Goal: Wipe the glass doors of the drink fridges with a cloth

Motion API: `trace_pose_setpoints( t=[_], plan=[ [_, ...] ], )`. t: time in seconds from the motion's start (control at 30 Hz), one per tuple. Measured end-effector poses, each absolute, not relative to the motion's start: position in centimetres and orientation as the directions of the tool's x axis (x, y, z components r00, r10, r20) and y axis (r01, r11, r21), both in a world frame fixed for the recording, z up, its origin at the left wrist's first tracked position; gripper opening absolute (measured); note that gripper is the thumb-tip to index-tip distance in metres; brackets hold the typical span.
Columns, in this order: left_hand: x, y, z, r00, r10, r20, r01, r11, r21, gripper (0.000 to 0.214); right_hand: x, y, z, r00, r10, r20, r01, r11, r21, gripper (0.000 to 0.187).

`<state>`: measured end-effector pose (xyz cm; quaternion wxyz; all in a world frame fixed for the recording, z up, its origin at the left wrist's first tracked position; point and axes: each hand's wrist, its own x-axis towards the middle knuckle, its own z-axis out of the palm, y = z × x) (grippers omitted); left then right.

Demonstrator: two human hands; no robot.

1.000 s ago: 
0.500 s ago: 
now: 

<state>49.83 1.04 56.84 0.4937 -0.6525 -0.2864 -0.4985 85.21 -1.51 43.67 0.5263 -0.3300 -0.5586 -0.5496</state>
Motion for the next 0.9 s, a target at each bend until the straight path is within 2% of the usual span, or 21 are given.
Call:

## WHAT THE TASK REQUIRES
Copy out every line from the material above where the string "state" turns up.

## TASK OUTPUT
`<state>`: measured end-effector pose (xyz cm; quaternion wxyz; all in a world frame fixed for the recording, z up, its origin at the left wrist's first tracked position; point and axes: each hand's wrist, its own x-axis towards the middle knuckle, its own z-axis out of the palm, y = z × x) (grippers omitted); left then right.
<state>49.83 1.04 56.84 0.4937 -0.6525 -0.2864 -0.4985 85.21 -1.51 43.67 0.5263 -0.3300 -0.5586 -0.5496</state>

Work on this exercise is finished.